En Chubut están pasando cosas muy graves: torturas en las cárceles, desaparición de personas, represión a trabajadores, desalojos compulsivos.
Son muchos los familiares y amigos de las víctimas de torturas que están desamparados, desesperados, olvidados. El sistema judicial, en la práctica, no protege a personas que denuncian o tienen algún tipo de conflicto (público o privado) con policías; esas personas se alojan en comisarías y quedan a merced de los mismos denunciados o de sus compañeros de "fuerza" que, en varios casos, se toman revancha contra sus prisioneros. Ejemplos sobran. Presentamos aquí tres de ellos:
Iván Torres: un joven que denunció hechos graves que involucraban a policías fue puesto "a disposición" del personal de la comisaría de Comodoro Rivadavia. Salvajemente torturado, hoy desaparecido. La mafia le hizo llegar una foto actual a su madre desesperada.
Luciano González: trabajador rural, 42 años, detenido y golpeado en un operativo policial; desapareció el 12 de marzo.
Daniel Bustos: joven de 22 años, injustamente acusado de matar a un policía, se pretende que pague el costo de los delitos de su hermano (prófugo por inoperancia del Geop), alojándolo en la comisaría de Gualjaina, "a disposición" de los compañeros del policía fallecido (quienes creen que es un homicida), a la espera de las pruebas de balística que certifiquen que es inocente.

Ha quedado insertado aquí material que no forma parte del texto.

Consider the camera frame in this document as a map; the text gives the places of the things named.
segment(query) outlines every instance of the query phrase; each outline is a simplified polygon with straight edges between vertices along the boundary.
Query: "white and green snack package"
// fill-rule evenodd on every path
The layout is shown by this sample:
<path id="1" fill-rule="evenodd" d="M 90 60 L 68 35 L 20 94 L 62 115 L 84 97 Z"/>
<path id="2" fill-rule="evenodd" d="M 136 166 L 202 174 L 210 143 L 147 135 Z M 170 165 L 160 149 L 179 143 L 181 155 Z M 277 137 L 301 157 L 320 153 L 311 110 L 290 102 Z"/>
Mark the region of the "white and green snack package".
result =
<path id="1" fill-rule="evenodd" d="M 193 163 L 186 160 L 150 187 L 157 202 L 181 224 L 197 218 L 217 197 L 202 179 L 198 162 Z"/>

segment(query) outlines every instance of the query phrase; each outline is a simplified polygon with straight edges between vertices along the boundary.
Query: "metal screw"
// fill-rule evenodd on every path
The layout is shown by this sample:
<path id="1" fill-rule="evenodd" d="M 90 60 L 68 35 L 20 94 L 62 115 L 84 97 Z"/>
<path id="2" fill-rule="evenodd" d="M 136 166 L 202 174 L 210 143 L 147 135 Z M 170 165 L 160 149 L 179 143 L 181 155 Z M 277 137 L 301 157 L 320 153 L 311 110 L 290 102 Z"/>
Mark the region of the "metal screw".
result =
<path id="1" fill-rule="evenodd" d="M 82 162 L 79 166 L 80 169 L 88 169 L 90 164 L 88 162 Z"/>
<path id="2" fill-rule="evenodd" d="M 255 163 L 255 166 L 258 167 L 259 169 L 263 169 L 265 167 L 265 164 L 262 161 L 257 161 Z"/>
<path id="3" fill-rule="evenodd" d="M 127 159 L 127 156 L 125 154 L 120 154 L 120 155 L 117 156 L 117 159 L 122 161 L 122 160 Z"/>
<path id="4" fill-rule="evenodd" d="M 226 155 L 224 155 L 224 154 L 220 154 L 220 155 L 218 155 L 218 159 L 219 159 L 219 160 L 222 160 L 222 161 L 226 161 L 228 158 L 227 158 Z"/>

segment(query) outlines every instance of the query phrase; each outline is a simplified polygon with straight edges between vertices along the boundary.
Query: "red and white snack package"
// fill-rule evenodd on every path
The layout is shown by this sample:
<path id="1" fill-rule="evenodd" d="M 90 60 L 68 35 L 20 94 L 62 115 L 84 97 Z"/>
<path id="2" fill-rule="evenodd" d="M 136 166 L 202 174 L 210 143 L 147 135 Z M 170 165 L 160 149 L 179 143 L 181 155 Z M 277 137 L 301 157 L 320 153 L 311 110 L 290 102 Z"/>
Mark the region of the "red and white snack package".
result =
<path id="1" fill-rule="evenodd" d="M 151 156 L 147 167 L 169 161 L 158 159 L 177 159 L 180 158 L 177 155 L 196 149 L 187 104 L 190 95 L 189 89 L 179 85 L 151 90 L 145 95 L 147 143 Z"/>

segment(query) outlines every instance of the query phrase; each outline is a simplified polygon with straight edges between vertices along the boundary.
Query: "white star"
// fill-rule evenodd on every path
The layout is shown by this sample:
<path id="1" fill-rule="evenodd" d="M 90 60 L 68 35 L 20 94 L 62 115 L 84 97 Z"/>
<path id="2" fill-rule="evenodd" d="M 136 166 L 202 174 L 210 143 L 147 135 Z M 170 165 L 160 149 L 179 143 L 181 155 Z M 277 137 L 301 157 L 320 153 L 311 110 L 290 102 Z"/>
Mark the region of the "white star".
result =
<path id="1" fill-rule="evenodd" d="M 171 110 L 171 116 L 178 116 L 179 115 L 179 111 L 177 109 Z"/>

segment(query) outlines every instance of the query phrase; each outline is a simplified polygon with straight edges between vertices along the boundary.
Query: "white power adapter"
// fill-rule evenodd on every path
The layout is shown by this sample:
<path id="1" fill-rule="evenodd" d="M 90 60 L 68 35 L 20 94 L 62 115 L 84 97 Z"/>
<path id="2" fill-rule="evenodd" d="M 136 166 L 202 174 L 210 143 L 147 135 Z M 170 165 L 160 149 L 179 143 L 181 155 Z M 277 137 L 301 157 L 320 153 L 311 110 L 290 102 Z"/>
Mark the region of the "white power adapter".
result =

No te quepa ninguna duda: mientras leés esto, están torturando impunemente a alguien en Chubut.
La lista es interminable: menores golpeados, detenidos sin causa, prisioneros de la arbitrariedad y los prejuicios, organizaciones delictivas sospechadas de ser promovidas por algunos "agentes de seguridad"; la mano dura, como única política provincial de (in)seguridad que avala que el Geop entre en casas particulares abusando de poder, maltratando ciudadanos, haciendo destrozos... (como pasó recientemente en Corcovado).. ¡Y todo por la seguridad!
¿Estás tan segura/o de que un día de éstos no te puede tocar a vos o a alguno de los tuyos?
A todo este panorama de terror se suman las represiones por causas políticas y/o económicas como:
• el desalojo forzado de comunidades mapuche-tehuelches de su propia tierra para su utilización por parte de empresas multinacionales (muchas con proyectos contaminantes);
• la represión a los docentes con palos, gases lacrimógenos y balas de goma, en vísperas del día del trabajador;
• la persecución política de delegados de Scansa en Comodoro Rivadavia.
El aparato represivo de la dictadura sigue operando y los responsables políticos miran para otro lado. ¿Se tratará de excesos de la represión o de luz verde para actuar con impunidad? ¡No nos acostumbremos a la injusticia!
¡No naturalicemos la impunidad! ¡El 8 de agosto participá de la Jornada nacional contra la represión y la impunidad en esta provincia!